Call me crazy, but in the hospital all I could think was: Kenny should be here! Kenny, as you probably know, is dead set on being a doctor when she grows up, like her dad. She just loves all that gruesome medical stuff. If she’d been sitting next to me while I waited in Casualty she would’ve been bouncing up and down in her chair with excitement and trying to guess what hideous diseases everyone else had.
As it was, I was sandwiched between Mrs McAllister on one side of me and Mum on the other. Miranda, Mrs McA’s assistant, had rung my house as soon as we set off for the hospital.
Mum kept saying relieved things like, “Thank goodness you were wearing a hard hat, poppet!”
And Mrs McAllister kept saying apologetic things like, “Believe me, Mrs Collins, I would never let anyone out of the yard without one.”
Mrs McAllister was looking quite shaken, actually. I guess it’s really rare that anyone hurts themselves at the stables.
They’d given me some majorly strong painkillers, so I was feeling a bit better, though still really sore.

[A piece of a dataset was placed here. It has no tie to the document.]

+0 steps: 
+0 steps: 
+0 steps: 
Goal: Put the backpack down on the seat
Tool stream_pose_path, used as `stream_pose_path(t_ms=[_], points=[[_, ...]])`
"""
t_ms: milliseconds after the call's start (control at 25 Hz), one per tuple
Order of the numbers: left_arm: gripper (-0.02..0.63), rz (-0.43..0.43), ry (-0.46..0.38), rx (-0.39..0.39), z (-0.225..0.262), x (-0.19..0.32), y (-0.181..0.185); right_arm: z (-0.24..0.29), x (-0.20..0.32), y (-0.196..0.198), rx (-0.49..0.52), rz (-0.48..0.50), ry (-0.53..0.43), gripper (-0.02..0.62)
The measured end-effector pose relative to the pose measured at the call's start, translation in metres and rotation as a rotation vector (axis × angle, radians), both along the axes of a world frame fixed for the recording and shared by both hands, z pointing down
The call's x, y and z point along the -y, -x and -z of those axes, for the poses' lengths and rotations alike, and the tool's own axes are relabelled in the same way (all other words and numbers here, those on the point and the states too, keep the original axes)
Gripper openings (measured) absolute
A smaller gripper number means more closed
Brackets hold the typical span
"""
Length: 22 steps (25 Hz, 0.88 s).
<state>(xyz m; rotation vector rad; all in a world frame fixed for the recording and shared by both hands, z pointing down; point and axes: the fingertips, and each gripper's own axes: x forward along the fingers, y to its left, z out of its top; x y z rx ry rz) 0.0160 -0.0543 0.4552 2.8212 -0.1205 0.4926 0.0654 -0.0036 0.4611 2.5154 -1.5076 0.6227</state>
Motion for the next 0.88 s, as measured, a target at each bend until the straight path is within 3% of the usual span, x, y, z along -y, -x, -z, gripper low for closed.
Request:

It took ages to get everything sorted. They did an X-ray (Kenny would’ve been in orbit!), which showed that my arm was broken. Then, after another long wait, I had my plaster cast made. That felt mega weird.
The cast went from my wrist to just above my elbow, and I was going to have to wear my arm in a sling, the nurse said, to hold it in place. Some slings are quite small, I think, but mine was like an enormous napkin. I felt like an Egyptian mummy!
“How long do I have to wear the cast for?” I asked Mum on the way home.
“Six weeks, the nurse said,” Mum replied. We stopped at some traffic lights and she turned to look at me. “Poor pumpkin. You were very brave.”
Famous last words! For some reason that just made me burst into tears again. It was probably the shock of it all, Mum said later.
When we got home, Dad came bounding out of the house and opened the car door for me. “But – what’s happened to you?” he said, gasping and staring at my plaster cast as if I’d just sprouted an alien growth.
“Daaad! You are such a bad actor!” I shrieked. “Mum was on the phone to you every five minutes when we were in the hospital. I heard her!”
“Oh. Right you are, then,” Dad said, slamming the car door behind me and ruffling my hair in the way that usually really annoys me. Tonight, for some reason, I didn’t mind.
Ben and the baby, Spike, were already in bed, but my older brothers Stuart and Tom piled downstairs when they heard us come in. They’d even made a welcome home banner for me out of a couple of old tea towels stapled together.